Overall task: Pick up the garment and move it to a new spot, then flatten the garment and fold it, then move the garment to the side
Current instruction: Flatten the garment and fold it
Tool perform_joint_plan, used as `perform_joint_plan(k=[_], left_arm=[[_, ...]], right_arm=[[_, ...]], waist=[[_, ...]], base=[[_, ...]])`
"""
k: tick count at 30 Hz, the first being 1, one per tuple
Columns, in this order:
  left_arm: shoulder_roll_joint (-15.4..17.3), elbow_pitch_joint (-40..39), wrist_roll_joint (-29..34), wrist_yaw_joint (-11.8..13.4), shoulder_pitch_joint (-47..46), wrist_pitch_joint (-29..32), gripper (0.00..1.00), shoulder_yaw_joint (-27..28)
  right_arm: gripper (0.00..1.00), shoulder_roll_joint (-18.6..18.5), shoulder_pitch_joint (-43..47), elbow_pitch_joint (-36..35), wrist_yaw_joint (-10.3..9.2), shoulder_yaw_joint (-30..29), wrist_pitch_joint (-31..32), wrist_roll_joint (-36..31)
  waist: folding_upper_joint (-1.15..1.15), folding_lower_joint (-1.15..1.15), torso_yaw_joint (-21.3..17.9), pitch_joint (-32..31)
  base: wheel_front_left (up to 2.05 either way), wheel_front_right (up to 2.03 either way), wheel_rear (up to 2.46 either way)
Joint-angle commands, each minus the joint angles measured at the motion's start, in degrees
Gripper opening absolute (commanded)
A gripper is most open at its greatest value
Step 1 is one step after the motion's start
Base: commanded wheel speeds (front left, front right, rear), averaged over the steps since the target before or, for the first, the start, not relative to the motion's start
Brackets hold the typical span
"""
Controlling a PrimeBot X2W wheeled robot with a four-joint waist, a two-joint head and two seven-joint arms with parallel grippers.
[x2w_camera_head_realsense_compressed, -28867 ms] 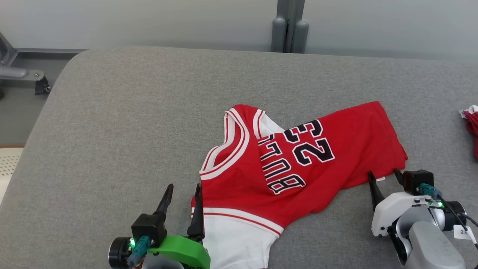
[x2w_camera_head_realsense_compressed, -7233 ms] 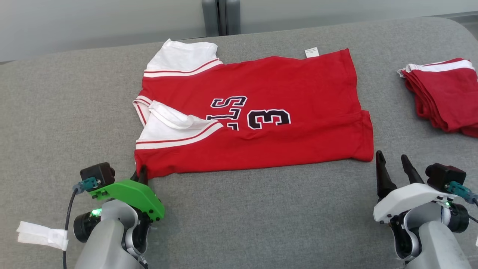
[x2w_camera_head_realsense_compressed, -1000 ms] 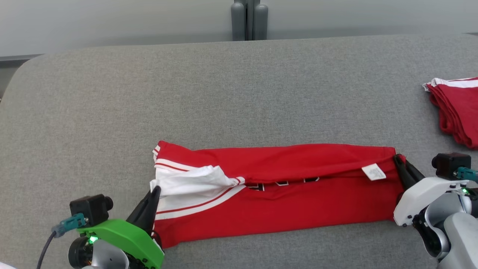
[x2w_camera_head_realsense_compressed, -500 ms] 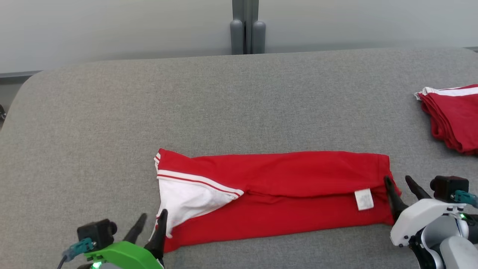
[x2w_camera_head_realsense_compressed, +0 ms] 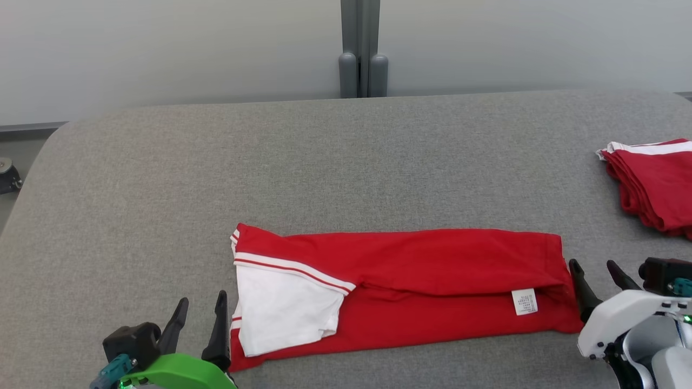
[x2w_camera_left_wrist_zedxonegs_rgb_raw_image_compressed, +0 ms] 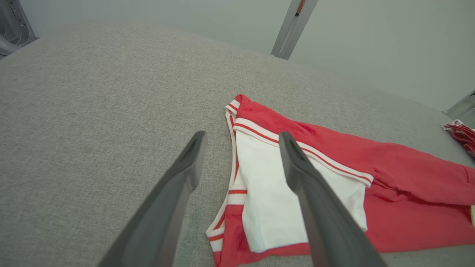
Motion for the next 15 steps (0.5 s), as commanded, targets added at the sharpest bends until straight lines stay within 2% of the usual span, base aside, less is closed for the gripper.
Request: perform_joint_plan(k=[1, 9, 15], left_arm=[[-0.3, 0.5, 1.0, 0.6, -1.3, -0.7, 1.00, -0.2], [-1.5, 2.0, 2.1, 0.6, -3.9, -2.2, 1.00, -1.1], [-1.1, 2.7, 2.1, 0.8, -4.9, -2.7, 1.00, -0.8]], right_arm=[[1.00, -0.4, -1.7, 0.3, -0.09, 0.5, 1.5, -0.3], [1.00, -2.5, -7.3, 8.4, -0.09, 2.8, 11.0, -1.1], [1.00, -2.6, -10.1, 16.6, -0.09, 2.5, 12.3, -1.0]], waist=[[0.00, 0.00, 0.0, 0.1], [0.00, 0.00, 1.7, 1.0], [0.00, 0.00, 3.6, 1.3]], base=[[0.00, 0.00, 0.00], [0.00, 0.00, 0.00], [0.00, 0.00, 0.00]])
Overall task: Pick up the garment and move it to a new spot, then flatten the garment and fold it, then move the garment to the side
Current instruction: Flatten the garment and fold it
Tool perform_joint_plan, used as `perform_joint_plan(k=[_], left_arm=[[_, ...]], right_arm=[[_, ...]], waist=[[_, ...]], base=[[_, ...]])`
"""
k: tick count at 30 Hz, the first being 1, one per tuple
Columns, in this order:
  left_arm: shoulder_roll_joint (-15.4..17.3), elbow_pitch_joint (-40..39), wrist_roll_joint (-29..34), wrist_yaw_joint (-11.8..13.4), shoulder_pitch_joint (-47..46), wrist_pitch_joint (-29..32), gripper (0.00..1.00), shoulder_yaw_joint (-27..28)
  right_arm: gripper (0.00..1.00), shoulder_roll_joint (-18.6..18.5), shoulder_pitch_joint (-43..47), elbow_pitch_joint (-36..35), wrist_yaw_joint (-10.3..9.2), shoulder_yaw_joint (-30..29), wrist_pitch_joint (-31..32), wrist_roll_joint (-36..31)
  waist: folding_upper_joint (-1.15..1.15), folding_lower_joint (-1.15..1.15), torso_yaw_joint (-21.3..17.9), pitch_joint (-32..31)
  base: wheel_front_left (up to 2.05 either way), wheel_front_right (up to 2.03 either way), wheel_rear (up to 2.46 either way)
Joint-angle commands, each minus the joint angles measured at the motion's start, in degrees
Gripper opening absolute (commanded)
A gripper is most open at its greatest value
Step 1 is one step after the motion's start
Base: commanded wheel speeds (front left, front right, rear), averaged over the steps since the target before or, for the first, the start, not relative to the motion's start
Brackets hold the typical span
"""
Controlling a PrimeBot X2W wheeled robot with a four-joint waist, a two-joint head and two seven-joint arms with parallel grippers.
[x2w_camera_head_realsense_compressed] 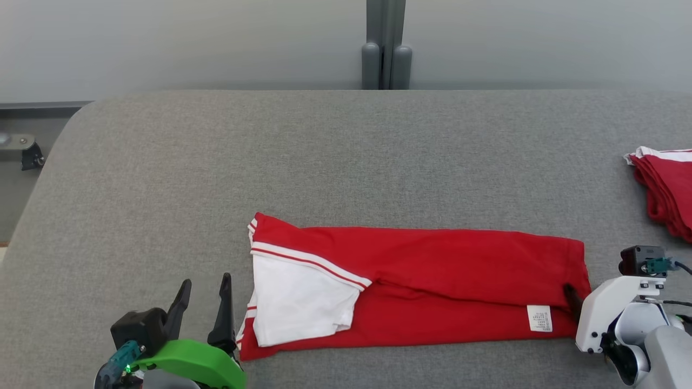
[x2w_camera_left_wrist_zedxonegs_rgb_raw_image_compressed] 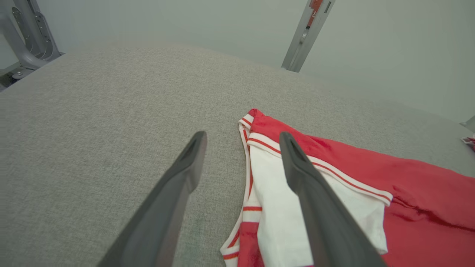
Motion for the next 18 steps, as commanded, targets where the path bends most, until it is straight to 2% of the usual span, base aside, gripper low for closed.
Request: perform_joint_plan(k=[1, 6, 7, 8, 9, 11, 12, 18], left_arm=[[0.3, 0.1, -0.2, 0.4, -1.2, -0.3, 1.00, 0.3], [0.7, 0.5, -0.4, 0.5, -1.1, -0.5, 1.00, 0.5], [0.8, 0.6, -0.3, 0.6, -1.1, -0.6, 1.00, 0.5], [0.9, 0.6, -0.2, 0.6, -1.1, -0.5, 1.00, 0.5], [0.9, 0.6, -0.1, 0.7, -1.0, -0.5, 1.00, 0.4], [1.1, 0.5, 0.0, 0.8, -1.0, -0.5, 1.00, 0.4], [1.2, 0.4, 0.0, 0.8, -1.0, -0.5, 1.00, 0.4], [1.4, 0.2, 0.2, 1.1, -0.3, -0.4, 1.00, 0.2]], right_arm=[[1.00, 0.1, -0.9, 1.5, -0.10, 0.1, 0.2, -0.2], [1.00, 1.1, -1.3, 6.0, -0.06, 1.5, 0.6, 0.8], [0.78, 1.2, -1.5, 6.7, -0.05, 1.8, 0.5, 1.1], [0.49, 1.1, -1.6, 7.2, -0.05, 2.0, 0.4, 1.2], [0.35, 1.1, -1.8, 7.8, -0.06, 2.3, 0.3, 1.4], [0.15, 1.0, -2.1, 8.8, -0.06, 2.8, -0.1, 1.6], [0.02, 0.9, -2.3, 9.2, -0.06, 2.9, -0.1, 1.8], [0.00, -1.3, -4.2, 9.8, -0.17, 3.6, -2.0, 2.6]], waist=[[0.00, 0.00, 0.8, 0.1], [0.00, 0.00, 1.5, -0.1], [0.00, 0.00, 1.6, -0.2], [0.00, 0.00, 1.6, -0.2], [0.00, 0.00, 1.5, -0.3], [0.00, 0.00, 1.4, -0.4], [0.00, 0.00, 1.2, -0.5], [0.00, 0.00, -0.3, -1.4]], base=[[0.00, 0.00, 0.00], [0.00, 0.00, 0.00], [0.00, 0.00, 0.00], [0.00, 0.00, 0.00], [0.00, 0.00, 0.00], [0.00, 0.00, 0.00], [0.00, 0.00, 0.00], [0.00, 0.00, 0.00]])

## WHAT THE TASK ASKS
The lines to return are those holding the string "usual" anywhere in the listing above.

## RESPONSE
Motion for the next 15 steps (0.5 s), as commanded, targets added at the sharpest bends until straight lines stay within 2% of the usual span, base aside, less is closed for the gripper.
Motion for the next 18 steps, as commanded, targets where the path bends most, until it is straight to 2% of the usual span, base aside, gripper low for closed.

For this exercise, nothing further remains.